◆ **Exercise brief**
Starting at the line that holds "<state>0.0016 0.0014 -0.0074" and stopping at the line that holds "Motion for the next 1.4", restate the records below word for word, with both of those lines included.

◆ **Data supplied**
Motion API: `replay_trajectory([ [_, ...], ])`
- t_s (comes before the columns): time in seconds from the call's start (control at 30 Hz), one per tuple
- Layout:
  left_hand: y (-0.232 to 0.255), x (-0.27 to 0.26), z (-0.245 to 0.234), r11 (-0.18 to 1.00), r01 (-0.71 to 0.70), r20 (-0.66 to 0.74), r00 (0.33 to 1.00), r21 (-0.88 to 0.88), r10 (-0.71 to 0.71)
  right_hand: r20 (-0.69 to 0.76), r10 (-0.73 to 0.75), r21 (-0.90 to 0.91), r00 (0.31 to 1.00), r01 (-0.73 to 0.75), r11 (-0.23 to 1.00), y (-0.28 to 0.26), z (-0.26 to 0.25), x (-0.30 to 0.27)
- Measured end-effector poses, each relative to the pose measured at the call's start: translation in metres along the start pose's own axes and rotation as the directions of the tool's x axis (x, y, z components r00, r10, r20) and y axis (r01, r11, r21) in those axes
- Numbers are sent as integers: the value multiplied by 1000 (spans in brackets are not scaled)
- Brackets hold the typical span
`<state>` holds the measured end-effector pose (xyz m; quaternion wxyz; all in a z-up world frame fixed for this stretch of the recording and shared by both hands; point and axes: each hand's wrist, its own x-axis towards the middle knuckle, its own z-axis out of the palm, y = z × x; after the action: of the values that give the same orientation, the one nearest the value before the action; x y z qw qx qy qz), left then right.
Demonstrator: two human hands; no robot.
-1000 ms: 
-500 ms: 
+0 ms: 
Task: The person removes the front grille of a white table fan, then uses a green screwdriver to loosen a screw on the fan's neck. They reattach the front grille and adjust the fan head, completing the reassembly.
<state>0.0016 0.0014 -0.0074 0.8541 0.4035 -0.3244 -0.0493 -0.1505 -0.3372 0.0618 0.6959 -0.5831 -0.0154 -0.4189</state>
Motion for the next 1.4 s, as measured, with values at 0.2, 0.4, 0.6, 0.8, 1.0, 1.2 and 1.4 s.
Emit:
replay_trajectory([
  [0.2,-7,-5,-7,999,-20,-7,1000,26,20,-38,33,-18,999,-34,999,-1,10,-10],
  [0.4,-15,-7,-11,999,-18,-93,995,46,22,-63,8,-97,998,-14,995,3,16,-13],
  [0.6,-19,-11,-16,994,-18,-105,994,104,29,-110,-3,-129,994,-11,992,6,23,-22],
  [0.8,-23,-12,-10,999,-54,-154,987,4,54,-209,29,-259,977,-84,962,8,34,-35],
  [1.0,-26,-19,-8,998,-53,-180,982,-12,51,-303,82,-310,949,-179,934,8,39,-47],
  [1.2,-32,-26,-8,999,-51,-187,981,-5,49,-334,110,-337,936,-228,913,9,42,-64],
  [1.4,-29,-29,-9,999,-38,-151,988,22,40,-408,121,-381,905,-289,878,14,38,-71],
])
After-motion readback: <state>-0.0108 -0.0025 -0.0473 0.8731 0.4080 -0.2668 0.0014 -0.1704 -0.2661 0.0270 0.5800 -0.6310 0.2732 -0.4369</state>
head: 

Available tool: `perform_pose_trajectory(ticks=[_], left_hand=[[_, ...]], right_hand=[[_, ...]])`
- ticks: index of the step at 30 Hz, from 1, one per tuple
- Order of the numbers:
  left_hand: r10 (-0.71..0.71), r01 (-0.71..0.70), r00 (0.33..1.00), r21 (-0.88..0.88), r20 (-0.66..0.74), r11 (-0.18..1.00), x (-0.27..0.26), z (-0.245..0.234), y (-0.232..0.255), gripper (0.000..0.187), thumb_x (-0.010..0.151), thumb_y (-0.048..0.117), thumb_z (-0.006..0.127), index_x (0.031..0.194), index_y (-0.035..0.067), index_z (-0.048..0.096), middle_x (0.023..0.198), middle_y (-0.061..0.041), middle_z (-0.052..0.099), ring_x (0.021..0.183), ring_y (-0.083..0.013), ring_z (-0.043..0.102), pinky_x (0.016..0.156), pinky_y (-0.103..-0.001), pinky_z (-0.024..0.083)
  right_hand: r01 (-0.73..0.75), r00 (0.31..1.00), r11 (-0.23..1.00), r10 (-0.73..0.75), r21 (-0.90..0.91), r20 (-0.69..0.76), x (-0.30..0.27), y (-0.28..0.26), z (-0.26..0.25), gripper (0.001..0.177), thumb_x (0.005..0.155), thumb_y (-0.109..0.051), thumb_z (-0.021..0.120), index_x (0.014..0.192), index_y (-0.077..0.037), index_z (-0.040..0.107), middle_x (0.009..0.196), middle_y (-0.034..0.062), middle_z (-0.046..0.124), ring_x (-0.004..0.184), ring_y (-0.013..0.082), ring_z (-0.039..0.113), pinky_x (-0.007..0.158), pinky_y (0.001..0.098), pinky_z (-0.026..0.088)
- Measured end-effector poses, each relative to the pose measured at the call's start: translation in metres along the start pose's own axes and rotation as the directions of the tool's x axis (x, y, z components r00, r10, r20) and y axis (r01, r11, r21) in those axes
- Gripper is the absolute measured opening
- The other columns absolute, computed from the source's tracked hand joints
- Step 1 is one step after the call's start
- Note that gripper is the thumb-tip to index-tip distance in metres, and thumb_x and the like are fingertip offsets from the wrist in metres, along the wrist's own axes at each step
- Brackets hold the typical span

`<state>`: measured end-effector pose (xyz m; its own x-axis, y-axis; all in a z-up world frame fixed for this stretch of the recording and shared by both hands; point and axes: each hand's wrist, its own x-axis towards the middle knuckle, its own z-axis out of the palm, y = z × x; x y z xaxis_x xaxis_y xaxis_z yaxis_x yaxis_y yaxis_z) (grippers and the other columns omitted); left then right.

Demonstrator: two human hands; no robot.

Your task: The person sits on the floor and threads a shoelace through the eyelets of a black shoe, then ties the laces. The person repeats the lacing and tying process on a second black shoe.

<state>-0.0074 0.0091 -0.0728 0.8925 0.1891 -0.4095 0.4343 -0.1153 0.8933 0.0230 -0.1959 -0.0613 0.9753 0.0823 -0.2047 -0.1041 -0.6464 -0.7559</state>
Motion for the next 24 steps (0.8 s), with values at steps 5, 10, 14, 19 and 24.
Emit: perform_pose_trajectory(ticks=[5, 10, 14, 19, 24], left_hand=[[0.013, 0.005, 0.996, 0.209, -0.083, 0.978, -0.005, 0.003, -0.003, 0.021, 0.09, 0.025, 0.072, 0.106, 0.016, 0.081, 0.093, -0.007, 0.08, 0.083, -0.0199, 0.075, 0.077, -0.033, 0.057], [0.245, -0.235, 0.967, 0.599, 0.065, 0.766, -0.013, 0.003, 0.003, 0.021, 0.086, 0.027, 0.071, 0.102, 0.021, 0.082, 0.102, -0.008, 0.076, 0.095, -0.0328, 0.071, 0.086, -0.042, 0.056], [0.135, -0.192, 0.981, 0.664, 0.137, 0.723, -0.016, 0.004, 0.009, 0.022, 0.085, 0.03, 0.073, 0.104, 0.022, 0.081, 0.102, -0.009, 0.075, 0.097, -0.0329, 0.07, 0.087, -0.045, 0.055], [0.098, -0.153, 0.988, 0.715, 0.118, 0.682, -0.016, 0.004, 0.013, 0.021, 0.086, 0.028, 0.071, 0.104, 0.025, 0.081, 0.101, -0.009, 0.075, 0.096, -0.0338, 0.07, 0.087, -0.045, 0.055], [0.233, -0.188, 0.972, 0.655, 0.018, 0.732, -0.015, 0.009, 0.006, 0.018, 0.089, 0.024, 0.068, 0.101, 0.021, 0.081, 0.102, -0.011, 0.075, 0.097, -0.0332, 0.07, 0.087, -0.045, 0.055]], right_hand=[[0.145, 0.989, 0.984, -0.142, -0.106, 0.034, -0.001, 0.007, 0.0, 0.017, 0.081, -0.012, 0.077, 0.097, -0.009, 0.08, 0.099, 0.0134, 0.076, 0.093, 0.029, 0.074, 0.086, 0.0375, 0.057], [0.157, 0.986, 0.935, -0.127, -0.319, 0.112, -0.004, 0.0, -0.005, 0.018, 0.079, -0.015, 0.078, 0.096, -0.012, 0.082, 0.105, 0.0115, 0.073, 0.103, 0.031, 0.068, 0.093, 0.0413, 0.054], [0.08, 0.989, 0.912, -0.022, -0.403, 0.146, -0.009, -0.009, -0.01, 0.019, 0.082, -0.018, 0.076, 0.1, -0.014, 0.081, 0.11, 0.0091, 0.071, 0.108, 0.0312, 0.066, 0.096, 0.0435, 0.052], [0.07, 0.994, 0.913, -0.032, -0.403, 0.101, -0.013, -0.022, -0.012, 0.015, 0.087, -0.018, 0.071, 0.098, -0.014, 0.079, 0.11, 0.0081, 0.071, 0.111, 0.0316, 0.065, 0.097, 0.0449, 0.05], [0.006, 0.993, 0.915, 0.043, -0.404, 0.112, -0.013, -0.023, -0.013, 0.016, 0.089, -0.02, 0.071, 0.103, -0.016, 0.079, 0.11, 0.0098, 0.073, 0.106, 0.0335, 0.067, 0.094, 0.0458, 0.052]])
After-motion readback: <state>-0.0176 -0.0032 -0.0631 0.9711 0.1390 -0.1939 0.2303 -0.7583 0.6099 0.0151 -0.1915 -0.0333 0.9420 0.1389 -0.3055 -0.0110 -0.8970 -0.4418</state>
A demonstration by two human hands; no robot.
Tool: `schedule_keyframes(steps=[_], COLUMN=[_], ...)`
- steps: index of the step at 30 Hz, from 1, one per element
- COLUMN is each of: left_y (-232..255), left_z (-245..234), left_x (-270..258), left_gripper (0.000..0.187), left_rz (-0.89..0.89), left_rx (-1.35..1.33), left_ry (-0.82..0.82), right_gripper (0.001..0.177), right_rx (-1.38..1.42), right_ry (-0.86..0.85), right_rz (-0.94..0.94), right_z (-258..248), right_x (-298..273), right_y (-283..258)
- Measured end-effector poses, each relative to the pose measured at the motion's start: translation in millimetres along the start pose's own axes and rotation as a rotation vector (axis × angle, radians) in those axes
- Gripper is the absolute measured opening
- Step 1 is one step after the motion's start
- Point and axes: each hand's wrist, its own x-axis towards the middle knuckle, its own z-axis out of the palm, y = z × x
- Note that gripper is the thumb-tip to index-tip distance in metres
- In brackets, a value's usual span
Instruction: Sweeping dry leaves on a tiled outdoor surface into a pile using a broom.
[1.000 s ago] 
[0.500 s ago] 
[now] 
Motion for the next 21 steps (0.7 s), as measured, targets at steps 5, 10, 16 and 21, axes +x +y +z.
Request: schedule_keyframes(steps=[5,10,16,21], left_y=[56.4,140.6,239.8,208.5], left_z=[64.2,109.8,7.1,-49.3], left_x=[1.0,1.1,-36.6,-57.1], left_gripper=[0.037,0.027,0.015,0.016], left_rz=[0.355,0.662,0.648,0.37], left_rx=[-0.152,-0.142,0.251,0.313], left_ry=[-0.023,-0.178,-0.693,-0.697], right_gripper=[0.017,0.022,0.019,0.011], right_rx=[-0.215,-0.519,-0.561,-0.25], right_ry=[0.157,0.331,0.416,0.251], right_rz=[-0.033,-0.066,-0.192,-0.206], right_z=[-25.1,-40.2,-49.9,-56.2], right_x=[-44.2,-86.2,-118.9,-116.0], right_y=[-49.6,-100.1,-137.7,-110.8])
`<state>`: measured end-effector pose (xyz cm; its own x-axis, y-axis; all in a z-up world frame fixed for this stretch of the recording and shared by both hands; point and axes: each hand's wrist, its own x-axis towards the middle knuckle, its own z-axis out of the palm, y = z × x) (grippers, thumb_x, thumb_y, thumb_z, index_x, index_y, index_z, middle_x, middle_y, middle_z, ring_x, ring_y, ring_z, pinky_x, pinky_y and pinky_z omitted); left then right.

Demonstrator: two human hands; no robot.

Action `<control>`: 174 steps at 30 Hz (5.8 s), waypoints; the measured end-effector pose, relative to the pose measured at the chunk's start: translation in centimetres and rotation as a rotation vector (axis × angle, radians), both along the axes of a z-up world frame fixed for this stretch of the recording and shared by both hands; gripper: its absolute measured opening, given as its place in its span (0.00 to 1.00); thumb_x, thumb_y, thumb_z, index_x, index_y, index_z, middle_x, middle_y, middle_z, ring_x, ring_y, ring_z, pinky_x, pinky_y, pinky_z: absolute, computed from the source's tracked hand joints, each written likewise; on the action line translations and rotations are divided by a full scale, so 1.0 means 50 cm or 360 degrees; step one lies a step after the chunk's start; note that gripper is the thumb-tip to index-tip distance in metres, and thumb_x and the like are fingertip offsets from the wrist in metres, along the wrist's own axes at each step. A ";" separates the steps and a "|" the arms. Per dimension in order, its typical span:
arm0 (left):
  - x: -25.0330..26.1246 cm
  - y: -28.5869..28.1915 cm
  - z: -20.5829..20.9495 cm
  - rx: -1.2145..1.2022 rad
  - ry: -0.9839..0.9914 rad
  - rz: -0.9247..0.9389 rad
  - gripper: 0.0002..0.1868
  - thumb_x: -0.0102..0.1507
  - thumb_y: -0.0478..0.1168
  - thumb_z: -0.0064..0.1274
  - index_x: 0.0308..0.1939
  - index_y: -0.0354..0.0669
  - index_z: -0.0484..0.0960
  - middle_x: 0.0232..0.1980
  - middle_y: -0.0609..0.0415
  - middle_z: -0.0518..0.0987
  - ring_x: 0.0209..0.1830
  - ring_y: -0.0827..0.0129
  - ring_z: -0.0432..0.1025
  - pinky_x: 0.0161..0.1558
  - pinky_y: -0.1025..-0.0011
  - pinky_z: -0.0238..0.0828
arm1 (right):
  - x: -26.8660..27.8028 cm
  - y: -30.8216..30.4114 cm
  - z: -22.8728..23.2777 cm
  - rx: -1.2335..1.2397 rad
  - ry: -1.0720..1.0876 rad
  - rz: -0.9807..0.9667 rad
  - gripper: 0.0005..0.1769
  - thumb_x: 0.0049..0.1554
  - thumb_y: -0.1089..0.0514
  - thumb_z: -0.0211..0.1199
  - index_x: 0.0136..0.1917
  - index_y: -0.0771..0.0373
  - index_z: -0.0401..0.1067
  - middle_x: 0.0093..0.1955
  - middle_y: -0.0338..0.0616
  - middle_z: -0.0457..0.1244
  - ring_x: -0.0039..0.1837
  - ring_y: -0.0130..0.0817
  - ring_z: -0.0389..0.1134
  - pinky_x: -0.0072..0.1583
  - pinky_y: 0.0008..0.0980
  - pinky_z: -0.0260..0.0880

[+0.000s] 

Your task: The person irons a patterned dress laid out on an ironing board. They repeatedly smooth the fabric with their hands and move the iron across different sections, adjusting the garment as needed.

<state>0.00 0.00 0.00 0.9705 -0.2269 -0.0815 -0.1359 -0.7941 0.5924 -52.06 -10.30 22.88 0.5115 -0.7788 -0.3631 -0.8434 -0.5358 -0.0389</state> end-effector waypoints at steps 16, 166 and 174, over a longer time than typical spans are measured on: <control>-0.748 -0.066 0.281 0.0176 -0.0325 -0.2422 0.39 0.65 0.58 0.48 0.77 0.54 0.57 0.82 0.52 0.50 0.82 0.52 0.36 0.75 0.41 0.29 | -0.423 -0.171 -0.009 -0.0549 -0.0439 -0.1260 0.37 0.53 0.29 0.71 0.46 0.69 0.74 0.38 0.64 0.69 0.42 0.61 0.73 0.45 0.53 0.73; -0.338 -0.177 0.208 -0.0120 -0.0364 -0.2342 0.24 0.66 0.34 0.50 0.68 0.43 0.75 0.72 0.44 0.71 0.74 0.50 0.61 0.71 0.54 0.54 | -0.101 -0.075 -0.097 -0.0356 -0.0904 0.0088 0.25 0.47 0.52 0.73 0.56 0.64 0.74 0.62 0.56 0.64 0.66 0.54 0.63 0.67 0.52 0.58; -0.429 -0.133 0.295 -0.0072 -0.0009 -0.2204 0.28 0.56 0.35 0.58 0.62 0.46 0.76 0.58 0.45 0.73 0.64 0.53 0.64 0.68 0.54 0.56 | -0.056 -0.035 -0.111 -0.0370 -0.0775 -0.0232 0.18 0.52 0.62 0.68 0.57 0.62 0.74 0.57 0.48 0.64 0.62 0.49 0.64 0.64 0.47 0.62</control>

◆ **Solution to this problem**
<state>0.0016 0.0014 -0.0074 0.8541 0.4035 -0.3244 -0.0493 -0.1505 -0.3372 0.0618 0.6959 -0.5831 -0.0154 -0.4189</state>
Motion for the next 1.4 s, as measured, with values at 0.2, 0.4, 0.6, 0.8, 1.0, 1.2 and 1.4 s.

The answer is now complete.